I am more concerned about the compareTo and equals method where the contract of if(obj1.compareTo(other)==0) then (obj1.equals(obj2) is not honored

equals Method

Your equals method can be minimized

public boolean equals(Object obj) {
    // It's up to you whether you will do this or not
    if(obj == null || getClass() != obj.getClass()) {
        return false;
    }

    final WordTree other = (WordTree) obj;

    if(!Objects.equals(this.word, other.word)) {
        return false;
    }
    return true;
}

You are using Objects class. But this is my classical approach.

public boolean equals(Object obj) {
    if (obj == null || getClass() != obj.getClass()) {
        return false;
    }

    final WordTree other = (WordTree) obj;

    // also check the equality of frequency of two words
    // since 'frequency' is also a field
    return (!"".equals(word) && word.equals(other.word)) &&                                 
           (this.frequency == other.frequency);
}

compareTo Method

Your compareTo method implementation is OK (if your logic says to compare two WordTree objects on the basis of the word frequency). ClassCastException can be easily dropped, as compareTo method receives generics you can change the method signature to:

public int compareTo(WordTree w) {}

There can be a slight optimization

    if(this.frequency == w.frequency) {            
        return 0;
    } 
    else {
        return (this.frequency > w.frequency) ? 1 : -1
    }

This is just a micro optimization and I think the compiler already makes it for you.

UPDATE after OP's comment

How would you re-write the compareTo and equals so that Map map = new HashMap<>(); can be re-written as TreeMap. Right now it wont work!

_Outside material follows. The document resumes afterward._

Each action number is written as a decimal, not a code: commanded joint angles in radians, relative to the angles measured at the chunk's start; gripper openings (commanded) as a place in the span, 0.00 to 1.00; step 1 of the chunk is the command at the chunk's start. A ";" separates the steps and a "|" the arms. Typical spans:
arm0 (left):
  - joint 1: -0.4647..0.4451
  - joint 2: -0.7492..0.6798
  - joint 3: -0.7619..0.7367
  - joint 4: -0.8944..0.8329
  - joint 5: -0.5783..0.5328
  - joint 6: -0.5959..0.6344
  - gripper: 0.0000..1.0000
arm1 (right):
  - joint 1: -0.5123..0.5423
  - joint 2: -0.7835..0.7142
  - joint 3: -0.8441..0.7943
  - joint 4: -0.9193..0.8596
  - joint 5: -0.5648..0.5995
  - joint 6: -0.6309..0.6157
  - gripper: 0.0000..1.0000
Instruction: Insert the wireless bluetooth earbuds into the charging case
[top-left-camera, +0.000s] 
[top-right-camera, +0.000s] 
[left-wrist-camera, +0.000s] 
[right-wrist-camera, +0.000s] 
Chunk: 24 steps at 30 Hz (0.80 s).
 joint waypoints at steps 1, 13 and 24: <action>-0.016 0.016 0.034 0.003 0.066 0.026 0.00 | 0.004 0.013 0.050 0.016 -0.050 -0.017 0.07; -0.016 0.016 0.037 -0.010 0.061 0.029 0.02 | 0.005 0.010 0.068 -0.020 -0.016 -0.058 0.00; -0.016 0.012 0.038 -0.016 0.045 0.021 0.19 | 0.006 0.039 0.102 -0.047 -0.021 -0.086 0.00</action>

I researched and found a possible explanation from Jon Skeet's answer. The problem is about inconsistency of equals and compareTo methods. The compareTo must return 0 if and only if equals returns true. So I'm changing my code (though I'm not sure it will work accordingly since i don't have the full code I can't test it) :

public int compareTo(WordTree w){
    if(this.frequency > w.frequency) {
        return 1;
    }
    else if(this.frequency < w.frequency) {
        return -1;
    }
    else {
        return this.word.compareTo(w.word);
    }
}

General Review

  • The constructors can be written as

    public WordTree() {
        this("");
    }
    
    public WordTree(String word) {
        this.word = word;
    }
    

    This is just a personal preference to reuse the code, but many will differ from my opinion. Do as it suits you.

  • frequency, map(rename to suite the purpose), word should be private fields and have getters and setters logic to access or mutate.

    This is called encapsulation and it's one of the main part of OOP languages.

    However I think map shouldn't have any getter and setter cause client code doesn't need to worry about behind the curtain map implementation.

  • Name of the class is WordTree but the toString() method is returning the word and word-count or frequency. However I think your print() method achieves the toString behavior. Try to think of a good class name.

  • Main method shouldn't be in an API class you should test your class from another class like WordTreeTester which should have the main method.

  • A 2 cent suggestion try to create Javadoc and comment. But comment WHY are you doing not WHAT are you doing.

  • I'm not very good in Java Collections framework but I think you should also implement Iterable interface.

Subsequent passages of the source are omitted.